[Records from a collection]

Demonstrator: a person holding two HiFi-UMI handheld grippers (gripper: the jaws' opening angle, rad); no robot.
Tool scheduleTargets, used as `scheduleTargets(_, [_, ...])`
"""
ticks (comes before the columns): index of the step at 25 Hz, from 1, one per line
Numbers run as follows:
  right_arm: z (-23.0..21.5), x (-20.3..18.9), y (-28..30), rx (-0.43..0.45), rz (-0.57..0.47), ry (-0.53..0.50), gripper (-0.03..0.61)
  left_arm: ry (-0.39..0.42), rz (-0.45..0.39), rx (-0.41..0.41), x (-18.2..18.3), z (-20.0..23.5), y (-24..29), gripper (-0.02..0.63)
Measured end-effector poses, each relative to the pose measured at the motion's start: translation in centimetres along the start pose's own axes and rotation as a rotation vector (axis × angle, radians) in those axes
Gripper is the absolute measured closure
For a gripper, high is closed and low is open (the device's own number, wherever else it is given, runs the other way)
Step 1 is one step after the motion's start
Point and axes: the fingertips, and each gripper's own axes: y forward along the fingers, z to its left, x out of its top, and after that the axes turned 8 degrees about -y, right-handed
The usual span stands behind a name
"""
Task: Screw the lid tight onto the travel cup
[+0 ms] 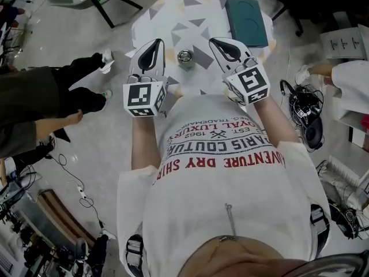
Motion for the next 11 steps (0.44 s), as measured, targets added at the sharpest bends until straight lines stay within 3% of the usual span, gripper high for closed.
scheduleTargets(11, [-1.3,0.3,-0.3,-0.063,-0.012,0.011,0.571,-0.020,0.018,0.028,-0.1,0.1,0.1,0.601])
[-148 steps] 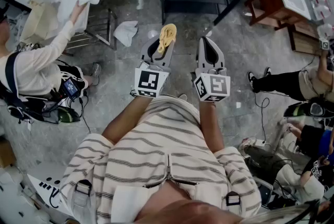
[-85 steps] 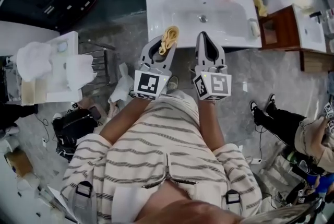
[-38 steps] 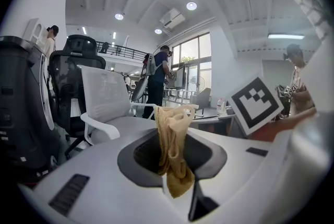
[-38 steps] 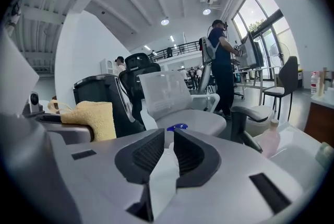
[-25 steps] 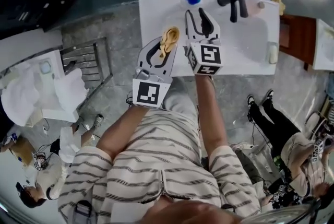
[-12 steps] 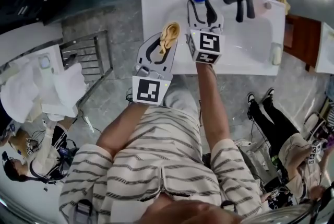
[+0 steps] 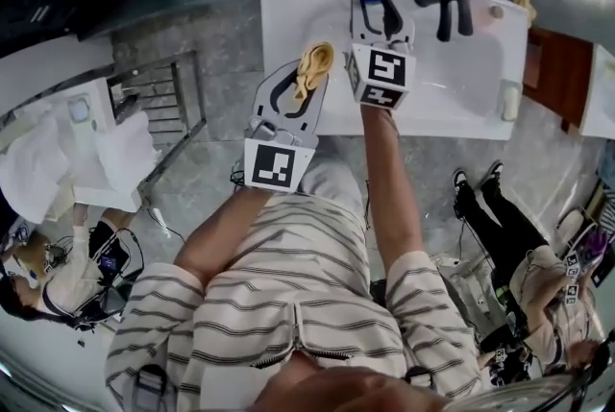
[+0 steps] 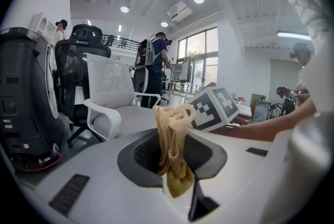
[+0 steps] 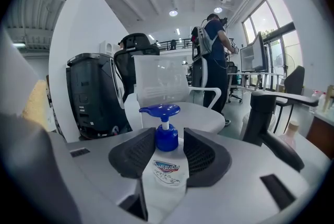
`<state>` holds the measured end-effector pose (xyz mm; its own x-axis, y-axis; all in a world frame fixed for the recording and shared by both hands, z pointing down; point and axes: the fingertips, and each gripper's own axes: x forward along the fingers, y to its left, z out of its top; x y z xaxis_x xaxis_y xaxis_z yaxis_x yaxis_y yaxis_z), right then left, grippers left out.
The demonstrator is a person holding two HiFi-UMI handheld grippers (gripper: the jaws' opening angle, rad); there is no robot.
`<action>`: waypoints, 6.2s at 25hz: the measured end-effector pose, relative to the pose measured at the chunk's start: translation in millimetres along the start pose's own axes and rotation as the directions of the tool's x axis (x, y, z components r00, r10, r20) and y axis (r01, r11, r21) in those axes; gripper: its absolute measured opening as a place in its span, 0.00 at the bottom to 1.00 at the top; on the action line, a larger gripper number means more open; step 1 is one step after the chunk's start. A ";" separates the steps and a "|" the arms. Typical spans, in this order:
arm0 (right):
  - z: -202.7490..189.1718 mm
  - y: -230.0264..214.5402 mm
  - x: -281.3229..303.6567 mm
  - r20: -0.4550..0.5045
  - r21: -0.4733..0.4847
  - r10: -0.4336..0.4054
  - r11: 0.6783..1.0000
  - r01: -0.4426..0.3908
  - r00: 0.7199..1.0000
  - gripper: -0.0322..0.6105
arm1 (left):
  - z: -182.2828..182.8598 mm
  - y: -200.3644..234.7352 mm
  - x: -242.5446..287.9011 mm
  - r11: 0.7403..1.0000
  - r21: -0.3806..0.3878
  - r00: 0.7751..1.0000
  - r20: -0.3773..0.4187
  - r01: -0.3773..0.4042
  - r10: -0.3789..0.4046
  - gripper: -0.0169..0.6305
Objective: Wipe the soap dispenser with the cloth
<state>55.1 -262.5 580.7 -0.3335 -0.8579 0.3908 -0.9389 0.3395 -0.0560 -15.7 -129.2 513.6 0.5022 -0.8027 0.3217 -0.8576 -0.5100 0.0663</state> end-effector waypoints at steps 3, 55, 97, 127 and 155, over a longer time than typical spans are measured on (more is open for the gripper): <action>2.3 -0.8 1.6 0.002 -0.022 -0.004 1.000 0.004 1.000 0.27 | -3.1 3.8 -0.1 1.000 -0.005 1.000 -0.009 -0.003 0.003 0.17; 159.3 48.2 -154.4 0.070 0.005 0.219 0.975 -0.220 0.973 0.25 | 88.5 -25.0 -45.5 0.955 0.090 0.957 0.050 0.281 -0.287 0.17; 203.9 56.1 -218.0 0.146 -0.050 0.132 0.991 -0.126 0.980 0.25 | 137.5 -104.8 -22.4 0.904 0.176 0.904 0.115 0.390 -0.412 0.17; 211.2 51.1 -229.2 0.183 0.006 0.117 0.993 -0.120 0.976 0.25 | 110.0 -84.8 -30.3 0.906 0.178 0.914 0.063 0.384 -0.400 0.17; 196.8 40.2 -244.1 0.211 0.016 0.119 0.992 -0.125 0.970 0.25 | 128.5 -72.7 -61.0 0.917 0.212 0.923 0.119 0.337 -0.367 0.17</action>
<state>82.2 -115.3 302.3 -0.4534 -0.8733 0.1785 -0.8909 0.4382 -0.1193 30.2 -83.0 367.8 0.7910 -0.5906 0.1598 -0.5940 -0.8039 -0.0310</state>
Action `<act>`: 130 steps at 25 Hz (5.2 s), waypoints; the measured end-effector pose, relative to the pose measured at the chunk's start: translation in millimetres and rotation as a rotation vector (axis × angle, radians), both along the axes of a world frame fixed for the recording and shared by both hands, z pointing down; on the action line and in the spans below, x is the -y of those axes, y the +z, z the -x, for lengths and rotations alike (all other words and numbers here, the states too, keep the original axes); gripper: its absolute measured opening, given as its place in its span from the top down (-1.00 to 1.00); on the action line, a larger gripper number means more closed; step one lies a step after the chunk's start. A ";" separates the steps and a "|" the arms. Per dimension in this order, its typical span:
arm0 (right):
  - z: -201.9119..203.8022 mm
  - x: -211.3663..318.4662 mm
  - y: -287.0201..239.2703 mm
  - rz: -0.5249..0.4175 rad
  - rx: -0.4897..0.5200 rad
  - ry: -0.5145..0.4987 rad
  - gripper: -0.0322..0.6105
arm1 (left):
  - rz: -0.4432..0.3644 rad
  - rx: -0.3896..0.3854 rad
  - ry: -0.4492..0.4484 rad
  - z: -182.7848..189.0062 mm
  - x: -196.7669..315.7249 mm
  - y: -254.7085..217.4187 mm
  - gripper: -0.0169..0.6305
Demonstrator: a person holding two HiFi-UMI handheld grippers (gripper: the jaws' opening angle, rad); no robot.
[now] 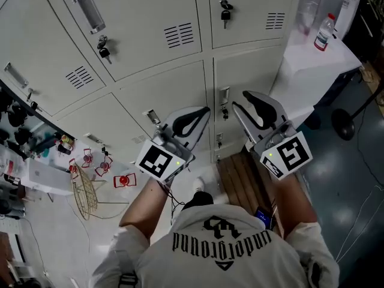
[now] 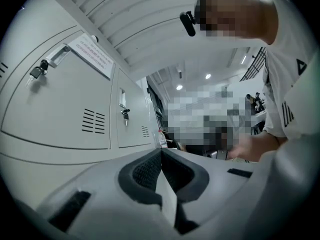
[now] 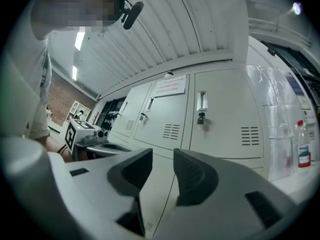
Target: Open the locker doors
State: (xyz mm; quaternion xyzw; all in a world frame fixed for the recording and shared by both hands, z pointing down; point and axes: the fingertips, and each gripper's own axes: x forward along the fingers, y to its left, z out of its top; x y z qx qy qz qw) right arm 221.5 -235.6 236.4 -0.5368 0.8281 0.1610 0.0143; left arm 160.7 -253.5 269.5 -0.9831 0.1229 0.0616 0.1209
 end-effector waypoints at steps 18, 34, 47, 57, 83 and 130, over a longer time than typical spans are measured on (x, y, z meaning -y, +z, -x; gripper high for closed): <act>-48.1 123.1 -124.8 -0.100 0.007 0.103 0.47 | -0.202 -0.089 0.070 -51.1 90.2 -122.7 0.92; -48.7 163.5 -144.8 -0.108 -0.005 0.151 0.56 | -0.207 -0.089 0.079 -59.8 108.0 -144.6 0.92; -57.5 102.1 -144.5 -0.113 0.022 0.087 0.58 | -0.207 -0.087 0.067 -69.5 83.6 -139.9 0.92; -117.1 4.0 -142.6 -0.113 0.039 0.145 0.55 | -0.182 -0.108 0.135 -117.9 38.1 -131.0 0.92; -300.8 -66.6 -136.9 -0.110 0.085 0.119 0.54 | -0.196 -0.069 0.258 -208.8 -11.9 -122.5 0.92; 162.5 34.0 -116.5 -0.123 0.061 -0.160 0.43 | -0.221 -0.020 -0.269 250.3 71.1 -119.2 0.92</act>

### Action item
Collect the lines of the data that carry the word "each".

### Response to this task
Measured end-effector poses, each relative to the pose measured at the motion's start: translation in centimetres along the start pose's own axes and rotation as a rotation vector (axis × angle, radians) in those axes
Point and axes: the fingertips, and each gripper's own axes: y forward along the fingers, z to its left, x out of its top, and after that the axes turned 8 degrees about -y, right-handed
`<state>` holds the measured end-effector pose (xyz mm; its own x-axis, y-axis; all in a world frame fixed for the recording and shared by both hands, z pointing down; point and axes: the fingertips, and each gripper's own axes: x forward along the fingers, y to its left, z out of its top; x y z xaxis_x xaxis_y xaxis_z yaxis_x yaxis_y yaxis_z), right then left, grippers left out.
State: (xyz mm; quaternion xyzw; all in a world frame fixed for the recording and shared by both hands, z pointing down; point and axes: the fingertips, and each gripper's own axes: x forward along the fingers, y to its left, z out of its top; x y z qx qy qz qw) right arm 221.5 -235.6 236.4 -0.5368 0.8281 0.1610 0.0143; left arm 160.7 -253.5 269.5 -0.9831 0.1229 0.0616 0.1209

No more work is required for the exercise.